What you have to do: With the pictures omitted, set down exactly the lines from the one that contains "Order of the" through the last line of the data.

(Collected material begins)

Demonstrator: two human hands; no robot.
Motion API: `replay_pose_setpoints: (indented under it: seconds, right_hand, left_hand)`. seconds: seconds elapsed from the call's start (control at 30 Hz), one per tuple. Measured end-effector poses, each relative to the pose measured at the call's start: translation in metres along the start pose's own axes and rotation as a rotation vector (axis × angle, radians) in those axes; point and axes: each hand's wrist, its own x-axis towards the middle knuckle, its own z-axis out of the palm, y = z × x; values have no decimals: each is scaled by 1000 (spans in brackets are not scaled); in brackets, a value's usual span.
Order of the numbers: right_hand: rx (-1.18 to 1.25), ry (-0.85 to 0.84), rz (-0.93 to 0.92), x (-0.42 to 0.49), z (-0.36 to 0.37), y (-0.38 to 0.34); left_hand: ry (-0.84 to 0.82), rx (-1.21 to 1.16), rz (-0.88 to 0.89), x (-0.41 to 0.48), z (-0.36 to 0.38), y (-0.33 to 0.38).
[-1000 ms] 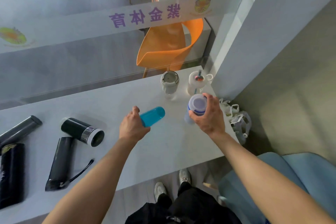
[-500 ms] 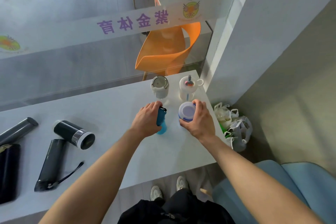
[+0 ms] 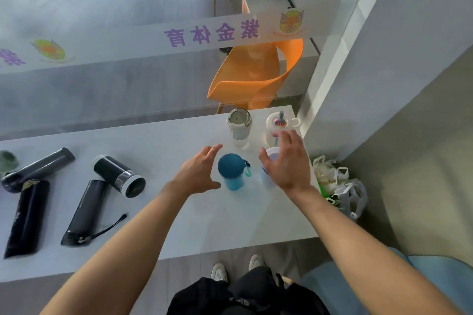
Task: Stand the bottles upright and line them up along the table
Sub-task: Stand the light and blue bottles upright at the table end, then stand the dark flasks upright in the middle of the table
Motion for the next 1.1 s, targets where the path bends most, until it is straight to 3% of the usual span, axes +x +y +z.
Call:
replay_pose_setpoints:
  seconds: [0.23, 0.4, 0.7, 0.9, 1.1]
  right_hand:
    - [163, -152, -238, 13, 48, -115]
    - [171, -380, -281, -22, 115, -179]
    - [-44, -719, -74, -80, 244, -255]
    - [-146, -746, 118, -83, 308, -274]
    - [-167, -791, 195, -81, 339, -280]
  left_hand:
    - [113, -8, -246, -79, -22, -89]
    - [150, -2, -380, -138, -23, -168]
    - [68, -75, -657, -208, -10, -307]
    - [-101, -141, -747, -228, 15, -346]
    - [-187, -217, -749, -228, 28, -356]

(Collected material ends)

Task result:
Order of the numbers: right_hand: rx (-1.18 to 1.25), ry (-0.85 to 0.84), rz (-0.93 to 0.92), x (-0.42 to 0.49), z (-0.36 to 0.37), y (-0.38 to 0.34); left_hand: ry (-0.84 to 0.82), rx (-1.21 to 1.16), rz (-0.88 to 0.89), x (-0.41 to 0.48), z (-0.36 to 0.38), y (-0.33 to 0.38).
[-1000 ms] 
[-500 ms] 
[+0 ms] 
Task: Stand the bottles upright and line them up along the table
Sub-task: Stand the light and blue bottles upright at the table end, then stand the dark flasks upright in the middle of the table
Motion for the next 1.1 s, targets where the path bends most, until it is straight to 3% of the usual span, axes +x +y +z.
Call:
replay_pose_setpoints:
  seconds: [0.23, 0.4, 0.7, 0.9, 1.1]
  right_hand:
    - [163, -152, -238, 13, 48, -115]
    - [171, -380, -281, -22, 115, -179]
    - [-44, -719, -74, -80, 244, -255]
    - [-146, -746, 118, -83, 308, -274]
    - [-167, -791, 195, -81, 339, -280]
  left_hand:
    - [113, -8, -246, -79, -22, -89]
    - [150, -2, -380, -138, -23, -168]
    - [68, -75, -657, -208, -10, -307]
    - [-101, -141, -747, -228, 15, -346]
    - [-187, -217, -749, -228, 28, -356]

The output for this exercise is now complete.